The effort to marginalize Barack ObamaNow, the same thing is being repeated with Barack Obama. A recent
ABC sponsored Democratic debate is emblematic of what is happening. Instead of asking substantive questions, the moderators focused on trivia, the only purpose of which was to destroy Obama’s candidacy: They incorrectly claimed that Obama had supported a total ban on handguns; they misquoted an associate of Obama’s, William Ayers, to make it appear that Obama associates with terrorists; they rehashed every embarrassing moment in the Obama 2008 campaign; and they used idiotic right wing talking points to make it appear that Obama’s stands against tax giveaways for the wealthy are bad for our economy.
SUMMARY OF OUR CURRENT STATUS AND HOPE FOR THE FUTUREMcChesney and Nichols sum up the current status of the U.S. news media and media conglomerates around the world:
The old-line parties have abandoned the playing field. They have stopped fighting for social and economic justice, choosing instead to seek the favor of the corporations the people want them to be battling… I don’t know if there is any place where this is more evident than in the battles over media monopoly, corporate conglomeration…
As the old parties have made their peace with markets, corporate capital, globalization of the economy, and the media that these patterns produce, they have left a void. In country after country, that void is being filled by new political groupings that… are making noise about the dangers posed to democracy by corporatization of the discourse….
In the final chapter of their book, they explain what needs to be done. We the people need to wrest the corporate controlled news media away from the corporations and replace it with an alternative of our own. That is what happened when Hugo Chavez and the people of Venezuela fought off an attempted
U.S. sponsored coup in 2002:
Even though reports of Chavez’s removal were spun as great news, the streets filled with citizens demanding the restoration of their elected president to office. As the protests grew, the media simply stopped covering the news… Only when the protesters took over the state television station did Venezuelans begin to receive news of what was happening in their country.
McChesney and Nichols explain that before the needed changes can transpire, there must be widespread popular awareness of the problem. Speaking of some recent successes by alternative news media in Australia, they note:
Legislative victories are only one test of the Australian Democrats’ success, however. The real measure of their impact may well come in the shifting of attitudes toward media issues within Australia. By making media a central focus of their national campaigns and by forcing debates on subjects such as media ownership … and related issues, the Australian Democrats have pushed media issues into the political debate and – in what may be their greatest triumph – onto the front pages.

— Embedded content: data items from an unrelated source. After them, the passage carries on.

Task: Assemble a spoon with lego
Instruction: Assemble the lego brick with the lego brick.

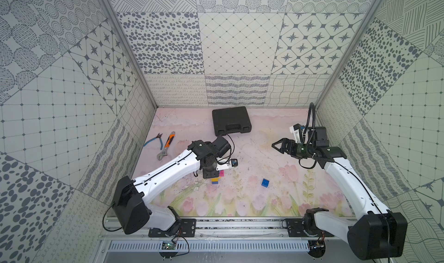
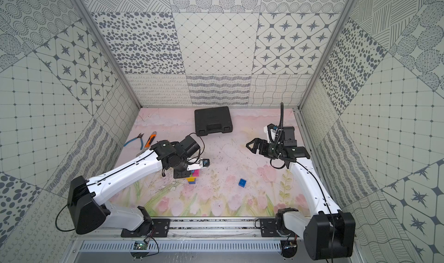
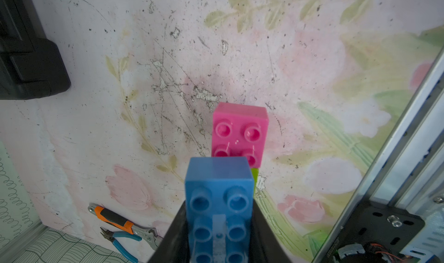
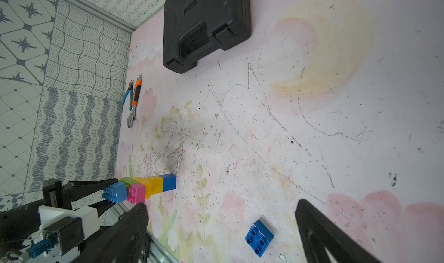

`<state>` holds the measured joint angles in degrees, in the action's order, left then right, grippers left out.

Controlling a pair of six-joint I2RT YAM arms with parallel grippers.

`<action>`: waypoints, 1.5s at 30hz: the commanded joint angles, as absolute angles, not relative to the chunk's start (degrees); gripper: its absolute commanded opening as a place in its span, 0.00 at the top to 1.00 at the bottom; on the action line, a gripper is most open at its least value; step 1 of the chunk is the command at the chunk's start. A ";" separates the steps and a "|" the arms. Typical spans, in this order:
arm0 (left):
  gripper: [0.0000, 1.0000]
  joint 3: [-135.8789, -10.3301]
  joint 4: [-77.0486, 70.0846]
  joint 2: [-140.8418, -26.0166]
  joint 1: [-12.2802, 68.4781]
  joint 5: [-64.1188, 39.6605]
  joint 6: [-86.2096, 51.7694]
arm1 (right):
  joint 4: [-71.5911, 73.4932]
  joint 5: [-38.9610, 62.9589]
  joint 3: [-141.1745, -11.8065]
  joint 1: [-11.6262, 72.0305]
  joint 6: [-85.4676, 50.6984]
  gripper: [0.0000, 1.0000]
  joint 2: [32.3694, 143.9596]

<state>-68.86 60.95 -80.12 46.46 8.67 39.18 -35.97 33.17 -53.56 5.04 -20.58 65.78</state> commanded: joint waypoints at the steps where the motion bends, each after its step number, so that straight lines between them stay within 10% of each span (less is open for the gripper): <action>1: 0.88 -67.93 59.49 -79.92 46.06 7.33 39.89 | -34.72 32.69 -53.39 5.36 -19.57 0.02 64.93; 45: 0.87 -66.12 60.39 -76.08 45.09 4.04 42.81 | -34.36 32.16 -53.02 6.49 -18.99 0.02 65.32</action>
<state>-65.04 60.38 -75.94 45.32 5.06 41.67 -35.97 32.51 -53.54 6.11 -19.92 65.78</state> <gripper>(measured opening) 0.333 0.981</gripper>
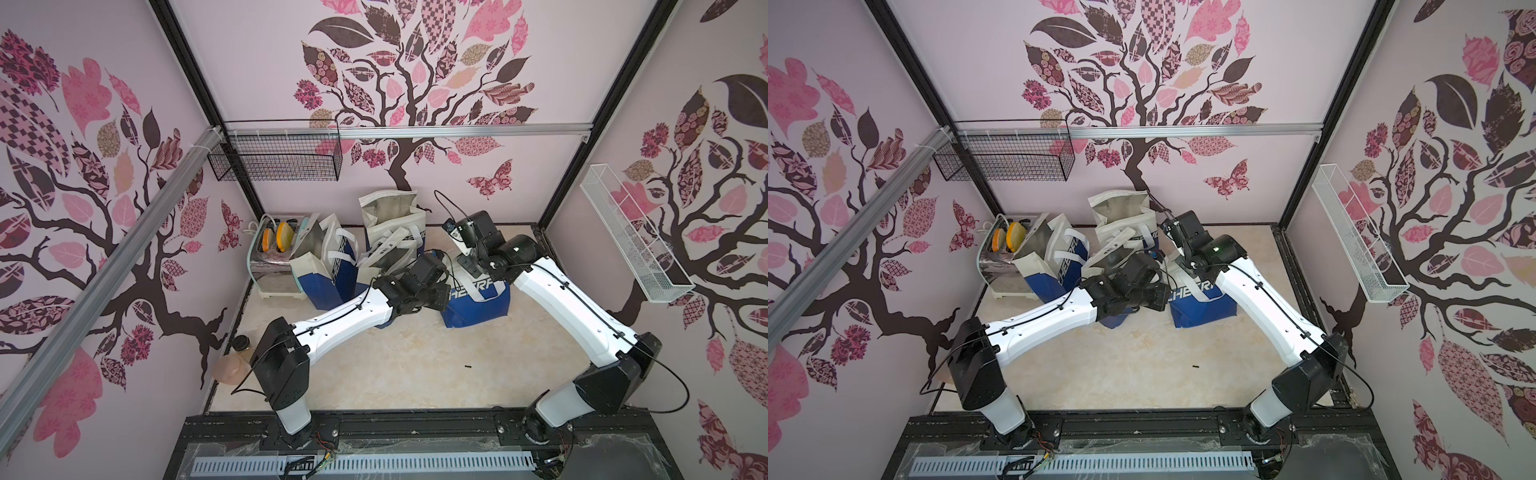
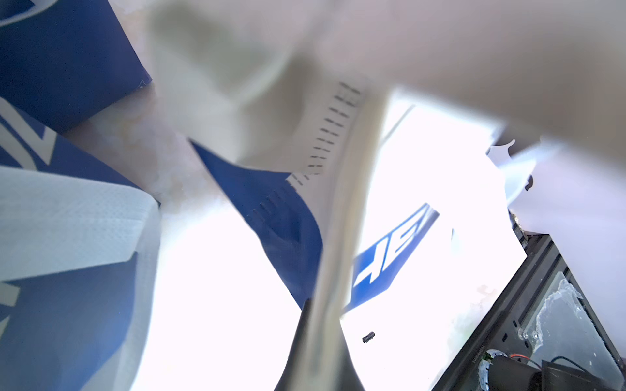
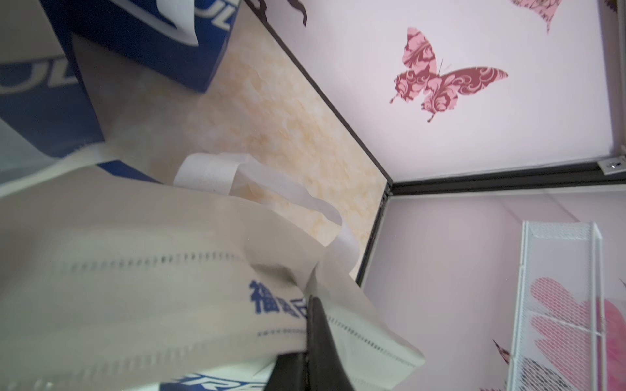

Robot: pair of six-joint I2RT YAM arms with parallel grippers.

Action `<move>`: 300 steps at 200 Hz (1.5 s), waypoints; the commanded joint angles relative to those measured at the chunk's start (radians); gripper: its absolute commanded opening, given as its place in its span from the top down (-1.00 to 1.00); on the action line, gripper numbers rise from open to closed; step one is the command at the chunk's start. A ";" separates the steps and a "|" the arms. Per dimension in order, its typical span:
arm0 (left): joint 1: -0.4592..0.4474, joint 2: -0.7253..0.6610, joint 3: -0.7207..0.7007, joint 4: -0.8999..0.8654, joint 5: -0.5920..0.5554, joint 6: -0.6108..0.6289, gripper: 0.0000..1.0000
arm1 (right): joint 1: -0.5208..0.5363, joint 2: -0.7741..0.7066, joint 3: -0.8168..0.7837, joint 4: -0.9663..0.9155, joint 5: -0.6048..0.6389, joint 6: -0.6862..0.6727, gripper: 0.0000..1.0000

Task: Open the takeout bag
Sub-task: Open the takeout bag at the center of the board.

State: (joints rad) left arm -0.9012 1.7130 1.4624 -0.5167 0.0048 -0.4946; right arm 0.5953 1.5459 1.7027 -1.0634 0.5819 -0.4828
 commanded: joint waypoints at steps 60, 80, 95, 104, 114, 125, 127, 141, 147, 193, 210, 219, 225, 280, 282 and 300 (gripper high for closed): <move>-0.015 0.032 -0.060 -0.233 -0.103 0.051 1.00 | 0.023 0.078 0.207 -0.256 0.425 0.107 1.00; -0.027 0.034 -0.068 -0.245 -0.125 0.059 1.00 | 0.024 0.097 0.258 -0.256 0.431 0.095 1.00; -0.033 0.032 -0.068 -0.246 -0.132 0.056 1.00 | 0.023 0.099 0.280 -0.259 0.394 0.104 1.00; -0.033 0.029 -0.064 -0.244 -0.133 0.055 1.00 | 0.025 0.093 0.282 -0.269 0.351 0.117 1.00; -0.033 0.022 -0.059 -0.238 -0.137 0.047 1.00 | 0.023 0.081 0.276 -0.289 0.270 0.153 1.00; -0.033 0.013 -0.052 -0.228 -0.138 0.049 1.00 | 0.023 0.067 0.258 -0.311 0.169 0.193 1.00; -0.033 0.013 -0.049 -0.228 -0.140 0.048 1.00 | 0.024 0.066 0.257 -0.318 0.145 0.202 1.00; -0.033 0.012 -0.030 -0.235 -0.146 0.048 1.00 | 0.024 0.053 0.227 -0.345 0.003 0.272 1.00; -0.033 0.010 -0.022 -0.236 -0.145 0.048 1.00 | 0.023 0.048 0.211 -0.354 -0.066 0.309 1.00; -0.027 -0.003 0.006 -0.224 -0.114 0.037 1.00 | 0.025 -0.203 -0.188 -0.137 -0.443 0.541 0.33; -0.026 -0.005 0.009 -0.228 -0.114 0.042 1.00 | 0.025 -0.326 -0.322 -0.038 -0.439 0.572 0.25; -0.025 -0.008 0.006 -0.227 -0.111 0.043 1.00 | 0.025 -0.363 -0.356 -0.022 -0.426 0.571 0.23; -0.024 -0.009 0.004 -0.226 -0.110 0.044 1.00 | 0.025 -0.375 -0.367 -0.025 -0.411 0.567 0.23; -0.025 -0.011 0.001 -0.229 -0.098 0.046 1.00 | 0.024 -0.344 -0.325 -0.044 -0.282 0.535 0.22; -0.025 -0.012 0.000 -0.228 -0.098 0.045 1.00 | 0.025 -0.342 -0.321 -0.045 -0.279 0.535 0.22; -0.025 -0.017 -0.005 -0.228 -0.097 0.045 1.00 | 0.025 -0.323 -0.301 -0.043 -0.259 0.536 0.19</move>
State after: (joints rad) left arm -0.9298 1.7157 1.4464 -0.7204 -0.1005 -0.4549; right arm 0.6231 1.2129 1.3464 -1.1351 0.2642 0.0429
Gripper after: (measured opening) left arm 0.040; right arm 0.399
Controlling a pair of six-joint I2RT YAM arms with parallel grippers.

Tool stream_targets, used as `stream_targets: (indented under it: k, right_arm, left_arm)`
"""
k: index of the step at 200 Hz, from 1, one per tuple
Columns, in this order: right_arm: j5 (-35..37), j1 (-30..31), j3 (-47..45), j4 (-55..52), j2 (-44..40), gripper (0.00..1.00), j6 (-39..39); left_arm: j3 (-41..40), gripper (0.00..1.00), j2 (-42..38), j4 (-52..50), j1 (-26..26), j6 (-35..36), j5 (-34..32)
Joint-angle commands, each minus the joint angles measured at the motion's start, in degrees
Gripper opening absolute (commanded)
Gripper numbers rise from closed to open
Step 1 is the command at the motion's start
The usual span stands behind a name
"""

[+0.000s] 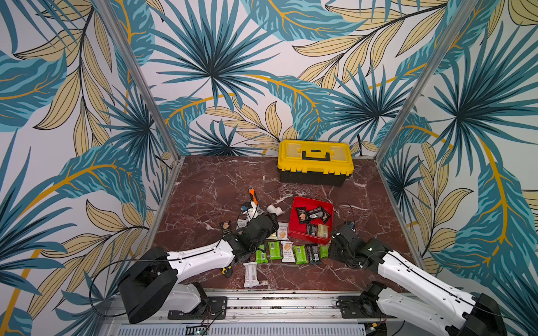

And finally, there can be no democracy without radical reform of the news media:
Among global democratic activists, there is an emerging consensus that unless the road to democratic renewal includes structural media reform, that road will be a dead end street… The issues are similar everywhere… The forces of darkness – large, profit-driven media corporations and their spoon-fed politicians and regulators – work their commercial schemes everywhere. This is a global struggle.
In other words:
News of the people, by the people, and for the people is virtually synonymous with
government of the people, by the people, and for the people. We can’t have one without the other. And until there is widespread recognition of that fact we will have neither.